Only the number is requested. Tally the lines of the data that hold the string "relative".

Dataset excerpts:
--------------------------------
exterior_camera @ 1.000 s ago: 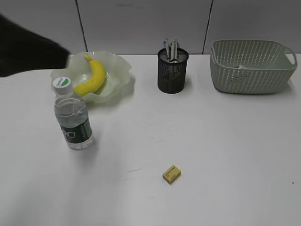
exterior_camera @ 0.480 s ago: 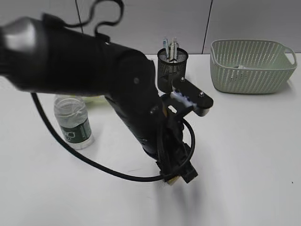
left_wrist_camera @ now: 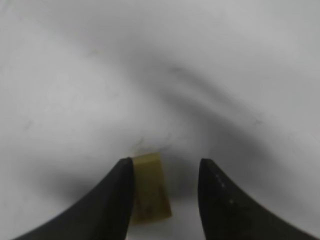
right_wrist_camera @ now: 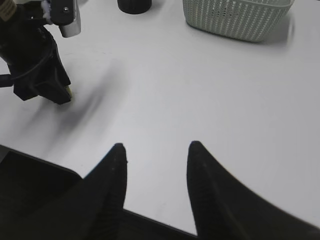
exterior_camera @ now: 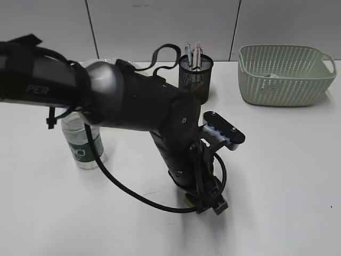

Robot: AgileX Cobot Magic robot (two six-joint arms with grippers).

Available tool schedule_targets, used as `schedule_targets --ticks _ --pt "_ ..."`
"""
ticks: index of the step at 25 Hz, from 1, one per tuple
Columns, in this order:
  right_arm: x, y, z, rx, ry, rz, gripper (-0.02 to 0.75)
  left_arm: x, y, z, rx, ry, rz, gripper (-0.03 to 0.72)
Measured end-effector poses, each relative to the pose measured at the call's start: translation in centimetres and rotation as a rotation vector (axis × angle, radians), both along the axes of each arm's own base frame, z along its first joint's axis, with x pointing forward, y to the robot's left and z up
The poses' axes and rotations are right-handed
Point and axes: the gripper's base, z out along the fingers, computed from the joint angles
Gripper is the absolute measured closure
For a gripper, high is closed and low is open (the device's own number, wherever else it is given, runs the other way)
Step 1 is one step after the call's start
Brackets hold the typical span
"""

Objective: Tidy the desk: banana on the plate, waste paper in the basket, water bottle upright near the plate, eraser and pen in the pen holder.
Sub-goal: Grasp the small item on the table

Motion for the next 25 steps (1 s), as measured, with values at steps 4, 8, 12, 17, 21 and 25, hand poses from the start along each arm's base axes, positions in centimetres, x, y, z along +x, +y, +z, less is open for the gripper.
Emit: schedule_targets --ticks 4,8,12,17,21,25 --pt "0.0 0.0 0.0 0.000 0.000 0.000 0.408 0.3 0.0 -0.3 0.018 -0.018 0.000 0.358" --pt "0.0 0.0 0.0 0.000 0.000 0.000 0.408 0.5 0.0 -1.1 0.035 -0.017 -0.004 0.369" --pt "0.0 0.0 0.0 0.000 0.000 0.000 0.423 0.5 0.0 -1.2 0.033 -0.019 -0.002 0.466" --pt "0.0 0.0 0.0 0.000 0.000 0.000 0.476 0.8 -0.3 -0.5 0.018 -0.049 -0.013 0.590" --pt "0.0 0.0 0.0 0.000 0.000 0.000 0.494 3.0 -1.1 4.0 -0.095 -0.215 -0.029 0.591" --pt "0.0 0.0 0.0 0.000 0.000 0.000 0.494 8.4 -0.7 9.5 -0.294 -0.432 0.059 0.591"
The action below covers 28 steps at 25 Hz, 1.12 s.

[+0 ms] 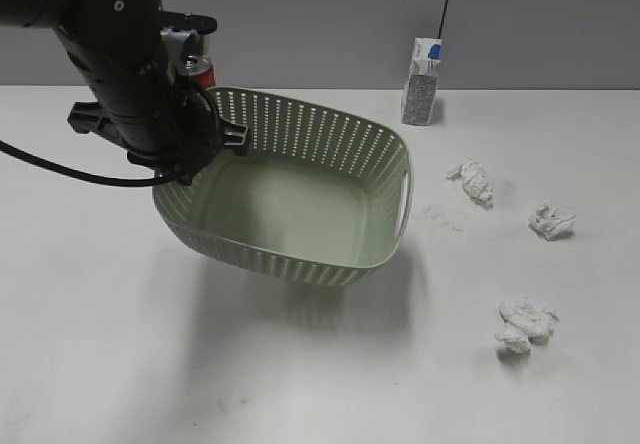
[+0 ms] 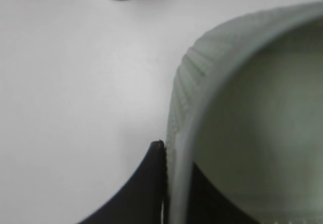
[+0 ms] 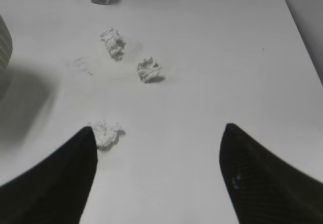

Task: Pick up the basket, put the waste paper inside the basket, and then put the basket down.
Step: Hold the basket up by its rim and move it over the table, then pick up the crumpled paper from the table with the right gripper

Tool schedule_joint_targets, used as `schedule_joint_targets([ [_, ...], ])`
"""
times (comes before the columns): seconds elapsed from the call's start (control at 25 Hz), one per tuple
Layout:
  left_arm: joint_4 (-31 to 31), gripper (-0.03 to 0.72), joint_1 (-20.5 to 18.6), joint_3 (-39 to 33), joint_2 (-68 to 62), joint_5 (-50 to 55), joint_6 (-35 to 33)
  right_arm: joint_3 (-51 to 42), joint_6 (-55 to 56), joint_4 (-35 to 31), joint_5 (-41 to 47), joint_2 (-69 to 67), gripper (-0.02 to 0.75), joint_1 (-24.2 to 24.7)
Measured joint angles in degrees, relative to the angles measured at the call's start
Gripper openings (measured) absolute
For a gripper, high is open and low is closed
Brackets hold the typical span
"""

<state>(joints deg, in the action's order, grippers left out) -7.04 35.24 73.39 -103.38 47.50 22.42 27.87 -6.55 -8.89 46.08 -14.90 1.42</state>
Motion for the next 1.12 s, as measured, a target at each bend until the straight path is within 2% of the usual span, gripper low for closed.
schedule_joint_targets([
  [0.44, -0.8, 0.000, 0.0, 0.0, 0.0, 0.0, 0.2, 2.3, -0.4, -3.1, -4.4, -16.4, 0.571, 0.0],
  [0.6, -1.2, 0.000, 0.0, 0.0, 0.0, -0.2, 0.2, 4.7, -7.0, -9.1, -7.2, -32.0, 0.571, 0.0],
  [0.76, -1.4, 0.000, 0.0, 0.0, -0.7, -0.9, 0.2, 12.2, -14.3, -15.8, -11.1, -49.4, 0.571, 0.0],
  [0.92, -1.4, 0.000, 0.0, 0.0, -2.6, -1.9, 0.2, 20.2, -16.0, -15.0, -17.4, -65.7, 0.571, 0.0],
  [1.12, -1.5, 0.000, 0.0, 0.0, -3.0, -2.7, 0.2, 24.3, -16.3, -12.8, -23.7, -81.9, 0.571, 0.0],
])
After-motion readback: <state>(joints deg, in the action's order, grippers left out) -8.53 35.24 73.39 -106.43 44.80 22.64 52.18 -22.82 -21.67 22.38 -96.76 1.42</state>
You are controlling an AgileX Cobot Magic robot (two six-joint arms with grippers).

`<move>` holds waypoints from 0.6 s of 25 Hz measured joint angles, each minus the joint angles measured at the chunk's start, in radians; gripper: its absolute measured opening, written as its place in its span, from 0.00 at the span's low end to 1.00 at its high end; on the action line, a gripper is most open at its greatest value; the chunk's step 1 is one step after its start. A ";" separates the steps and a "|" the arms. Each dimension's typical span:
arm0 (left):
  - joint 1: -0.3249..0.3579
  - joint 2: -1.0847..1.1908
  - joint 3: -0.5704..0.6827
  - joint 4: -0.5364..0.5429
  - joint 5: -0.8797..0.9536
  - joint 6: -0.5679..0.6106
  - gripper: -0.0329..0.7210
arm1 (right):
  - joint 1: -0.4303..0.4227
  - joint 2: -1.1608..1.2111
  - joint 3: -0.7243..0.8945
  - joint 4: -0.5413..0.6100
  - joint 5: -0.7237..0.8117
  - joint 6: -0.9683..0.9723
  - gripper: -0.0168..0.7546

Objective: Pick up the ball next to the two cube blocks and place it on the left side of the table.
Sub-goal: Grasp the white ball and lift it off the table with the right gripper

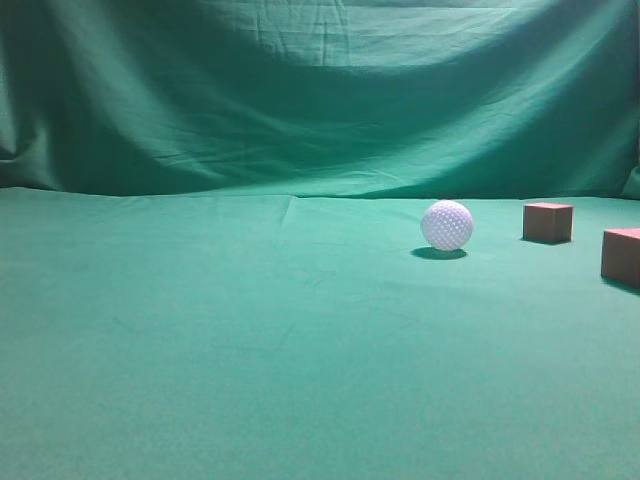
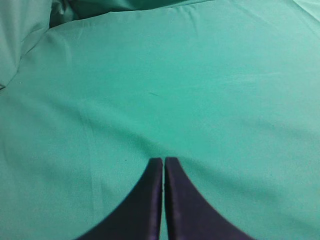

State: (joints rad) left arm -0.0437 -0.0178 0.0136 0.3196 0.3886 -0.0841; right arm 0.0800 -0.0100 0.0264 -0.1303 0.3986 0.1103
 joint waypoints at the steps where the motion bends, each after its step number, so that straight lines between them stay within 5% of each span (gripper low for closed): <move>1: 0.000 0.000 0.000 0.000 0.000 0.000 0.04 | 0.000 0.000 0.000 0.000 0.000 0.000 0.02; 15: 0.000 0.000 0.000 0.000 0.000 0.000 0.04 | 0.000 0.000 0.000 0.000 0.000 0.000 0.02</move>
State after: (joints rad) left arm -0.0437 -0.0178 0.0136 0.3196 0.3886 -0.0841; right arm 0.0800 -0.0100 0.0264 -0.1303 0.3986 0.1103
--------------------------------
ANSWER TO THE EXERCISE: 2